Protein-coding gene in the species Homo sapiens

Sodium–hydrogen antiporter 3 also known as sodium–hydrogen exchanger 3 (NHE3) or solute carrier family 9 member 3 (SLC9A3) is a protein that in humans is encoded by the SLC9A3 gene.

SLC9A3 is a sodium–hydrogen antiporter. It is found on the apical side of the epithelial cells of the proximal tubule of the nephron of the kidney, in the apical membrane of enterocytes of the intestine, as well as the basolateral side of both duodenal and pancreatic cells responsible for the release of bicarbonate into the duodenal lumen. It is primarily responsible for maintaining the balance of sodium. It is also indirectly linked to buffering of blood pH. The NHE3 antiporter imports one sodium ion into the cytosol of a tubule cell as it ejects one hydrogen ion from the cell into the lumen of the proximal tubule. The sodium within the tubule cell may then be retained by the body rather than excreted in the urine.

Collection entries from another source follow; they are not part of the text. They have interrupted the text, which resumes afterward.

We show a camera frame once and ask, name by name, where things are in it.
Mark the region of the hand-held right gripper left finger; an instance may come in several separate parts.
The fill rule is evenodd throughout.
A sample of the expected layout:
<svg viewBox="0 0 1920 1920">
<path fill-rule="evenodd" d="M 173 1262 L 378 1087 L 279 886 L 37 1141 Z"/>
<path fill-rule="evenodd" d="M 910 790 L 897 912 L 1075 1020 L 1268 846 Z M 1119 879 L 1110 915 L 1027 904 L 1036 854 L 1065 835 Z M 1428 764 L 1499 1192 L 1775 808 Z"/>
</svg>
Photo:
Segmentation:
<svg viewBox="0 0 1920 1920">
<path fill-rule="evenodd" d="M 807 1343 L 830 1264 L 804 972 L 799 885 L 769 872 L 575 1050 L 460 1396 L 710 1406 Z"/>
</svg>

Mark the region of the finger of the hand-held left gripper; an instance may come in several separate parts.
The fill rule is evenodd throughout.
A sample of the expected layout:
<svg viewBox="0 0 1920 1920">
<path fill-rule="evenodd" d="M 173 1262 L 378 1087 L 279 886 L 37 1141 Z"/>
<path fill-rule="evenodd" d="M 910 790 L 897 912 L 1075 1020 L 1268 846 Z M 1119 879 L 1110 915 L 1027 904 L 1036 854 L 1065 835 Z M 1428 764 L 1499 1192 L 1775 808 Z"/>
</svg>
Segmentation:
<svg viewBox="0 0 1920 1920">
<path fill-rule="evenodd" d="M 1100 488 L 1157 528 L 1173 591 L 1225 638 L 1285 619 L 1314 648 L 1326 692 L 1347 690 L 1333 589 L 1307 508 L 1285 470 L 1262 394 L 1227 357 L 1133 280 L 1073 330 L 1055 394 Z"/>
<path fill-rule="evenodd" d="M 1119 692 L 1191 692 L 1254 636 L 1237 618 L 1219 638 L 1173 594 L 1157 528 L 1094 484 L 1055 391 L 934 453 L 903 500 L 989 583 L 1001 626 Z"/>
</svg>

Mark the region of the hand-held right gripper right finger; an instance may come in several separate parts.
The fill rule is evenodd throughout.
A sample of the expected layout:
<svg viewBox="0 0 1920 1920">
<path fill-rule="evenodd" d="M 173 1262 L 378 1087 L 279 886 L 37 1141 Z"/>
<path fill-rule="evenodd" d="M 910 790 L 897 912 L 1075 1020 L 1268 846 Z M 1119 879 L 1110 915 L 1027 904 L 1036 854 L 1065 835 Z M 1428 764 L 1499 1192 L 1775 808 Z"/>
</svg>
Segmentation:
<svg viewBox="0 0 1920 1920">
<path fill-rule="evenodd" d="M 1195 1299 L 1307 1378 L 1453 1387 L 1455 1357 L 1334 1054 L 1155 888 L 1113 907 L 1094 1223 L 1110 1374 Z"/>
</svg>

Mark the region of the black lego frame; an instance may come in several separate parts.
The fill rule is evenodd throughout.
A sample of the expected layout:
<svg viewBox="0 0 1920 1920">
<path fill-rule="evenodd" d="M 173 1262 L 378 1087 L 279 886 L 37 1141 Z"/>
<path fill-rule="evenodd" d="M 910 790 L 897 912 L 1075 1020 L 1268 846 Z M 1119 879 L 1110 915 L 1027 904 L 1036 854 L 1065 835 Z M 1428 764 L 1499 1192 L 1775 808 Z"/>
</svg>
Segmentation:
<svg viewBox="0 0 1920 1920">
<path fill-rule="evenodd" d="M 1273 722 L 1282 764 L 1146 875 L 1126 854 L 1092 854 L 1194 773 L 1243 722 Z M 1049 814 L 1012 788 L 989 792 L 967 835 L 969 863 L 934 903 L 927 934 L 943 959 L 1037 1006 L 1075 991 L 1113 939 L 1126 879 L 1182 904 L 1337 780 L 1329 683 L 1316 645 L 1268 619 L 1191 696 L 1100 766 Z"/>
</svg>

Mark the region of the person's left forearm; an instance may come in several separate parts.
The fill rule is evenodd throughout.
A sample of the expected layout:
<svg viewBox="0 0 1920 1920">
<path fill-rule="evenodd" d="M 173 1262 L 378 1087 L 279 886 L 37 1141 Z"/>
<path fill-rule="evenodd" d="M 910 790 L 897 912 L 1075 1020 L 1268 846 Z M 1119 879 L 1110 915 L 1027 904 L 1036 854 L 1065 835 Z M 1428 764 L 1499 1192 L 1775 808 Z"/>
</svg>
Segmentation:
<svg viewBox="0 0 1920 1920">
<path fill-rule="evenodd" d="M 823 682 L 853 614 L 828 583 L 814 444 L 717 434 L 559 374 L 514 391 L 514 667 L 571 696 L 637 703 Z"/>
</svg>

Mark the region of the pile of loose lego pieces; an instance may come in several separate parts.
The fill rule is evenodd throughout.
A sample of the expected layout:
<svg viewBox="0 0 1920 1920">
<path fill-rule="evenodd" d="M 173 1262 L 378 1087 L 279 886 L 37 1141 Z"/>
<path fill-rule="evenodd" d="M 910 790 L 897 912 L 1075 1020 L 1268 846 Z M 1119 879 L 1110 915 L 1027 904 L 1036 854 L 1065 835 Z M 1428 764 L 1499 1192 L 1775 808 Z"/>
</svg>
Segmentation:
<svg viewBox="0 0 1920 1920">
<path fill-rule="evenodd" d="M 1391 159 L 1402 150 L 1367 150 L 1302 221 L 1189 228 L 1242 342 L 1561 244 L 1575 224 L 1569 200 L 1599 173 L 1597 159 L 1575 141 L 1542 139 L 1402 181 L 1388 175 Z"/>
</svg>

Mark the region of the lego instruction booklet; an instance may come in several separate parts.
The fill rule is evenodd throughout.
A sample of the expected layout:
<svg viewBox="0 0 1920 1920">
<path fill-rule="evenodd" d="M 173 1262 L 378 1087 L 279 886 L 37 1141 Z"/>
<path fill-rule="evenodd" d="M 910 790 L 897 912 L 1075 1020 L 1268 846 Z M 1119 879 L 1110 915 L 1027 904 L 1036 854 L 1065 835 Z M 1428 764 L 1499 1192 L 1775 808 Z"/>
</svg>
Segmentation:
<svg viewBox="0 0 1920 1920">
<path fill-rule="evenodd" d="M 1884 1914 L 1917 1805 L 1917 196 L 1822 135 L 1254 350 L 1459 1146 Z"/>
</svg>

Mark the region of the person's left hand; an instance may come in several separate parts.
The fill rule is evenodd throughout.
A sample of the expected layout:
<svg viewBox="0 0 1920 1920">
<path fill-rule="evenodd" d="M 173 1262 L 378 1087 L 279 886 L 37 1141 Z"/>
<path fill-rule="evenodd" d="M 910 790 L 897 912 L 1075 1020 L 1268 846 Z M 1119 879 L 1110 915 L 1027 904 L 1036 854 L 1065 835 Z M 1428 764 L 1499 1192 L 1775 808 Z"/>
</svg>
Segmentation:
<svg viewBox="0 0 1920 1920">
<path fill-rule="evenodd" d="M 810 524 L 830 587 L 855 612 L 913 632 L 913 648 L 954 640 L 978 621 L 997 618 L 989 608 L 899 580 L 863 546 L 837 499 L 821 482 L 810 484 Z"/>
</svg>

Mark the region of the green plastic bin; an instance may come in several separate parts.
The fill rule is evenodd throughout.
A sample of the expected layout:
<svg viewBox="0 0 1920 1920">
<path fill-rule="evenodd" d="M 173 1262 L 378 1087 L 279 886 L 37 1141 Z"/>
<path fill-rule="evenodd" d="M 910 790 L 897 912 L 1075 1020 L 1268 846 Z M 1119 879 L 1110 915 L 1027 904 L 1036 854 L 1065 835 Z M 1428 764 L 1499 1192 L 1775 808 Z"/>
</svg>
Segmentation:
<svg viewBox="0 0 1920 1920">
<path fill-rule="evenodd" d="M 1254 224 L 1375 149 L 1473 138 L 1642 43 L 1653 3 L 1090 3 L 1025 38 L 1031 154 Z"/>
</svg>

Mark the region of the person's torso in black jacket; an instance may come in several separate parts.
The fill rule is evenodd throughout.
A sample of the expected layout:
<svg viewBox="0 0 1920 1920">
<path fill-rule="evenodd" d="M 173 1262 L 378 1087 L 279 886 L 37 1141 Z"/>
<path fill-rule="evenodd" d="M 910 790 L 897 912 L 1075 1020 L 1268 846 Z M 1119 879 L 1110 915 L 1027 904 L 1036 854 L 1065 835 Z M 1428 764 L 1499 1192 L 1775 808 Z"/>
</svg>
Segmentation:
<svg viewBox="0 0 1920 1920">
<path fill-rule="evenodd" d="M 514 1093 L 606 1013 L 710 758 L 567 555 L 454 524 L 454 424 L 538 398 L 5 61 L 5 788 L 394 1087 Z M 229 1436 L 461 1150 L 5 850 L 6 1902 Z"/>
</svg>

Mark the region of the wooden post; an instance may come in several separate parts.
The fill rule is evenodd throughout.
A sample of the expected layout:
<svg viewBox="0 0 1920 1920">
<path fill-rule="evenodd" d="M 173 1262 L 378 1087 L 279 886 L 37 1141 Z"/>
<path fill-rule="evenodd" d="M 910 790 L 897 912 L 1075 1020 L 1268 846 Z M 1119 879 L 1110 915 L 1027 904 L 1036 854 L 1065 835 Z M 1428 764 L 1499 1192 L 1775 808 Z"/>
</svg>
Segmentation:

The NHE3 antiporter indirectly contributes to blood buffering capacity because hydrogen ions that are ejected are the products of the carbonic anhydrase enzyme, which also makes bicarbonate.

== Regulation ==

Protein kinase C stimulates NHE3, while protein kinase A inhibits it.

There is a specific protein functioning as an NHE3 regulator, Sodium-hydrogen antiporter 3 regulator 1.

=== Inhibitors ===

- Tenapanor

=== Stimulators ===

- Insulin stimulates NHE3 and thereby proximal tubule sodium absorption.

== Interactions ==

Sodium–hydrogen antiporter 3 has been shown to interact with CHP.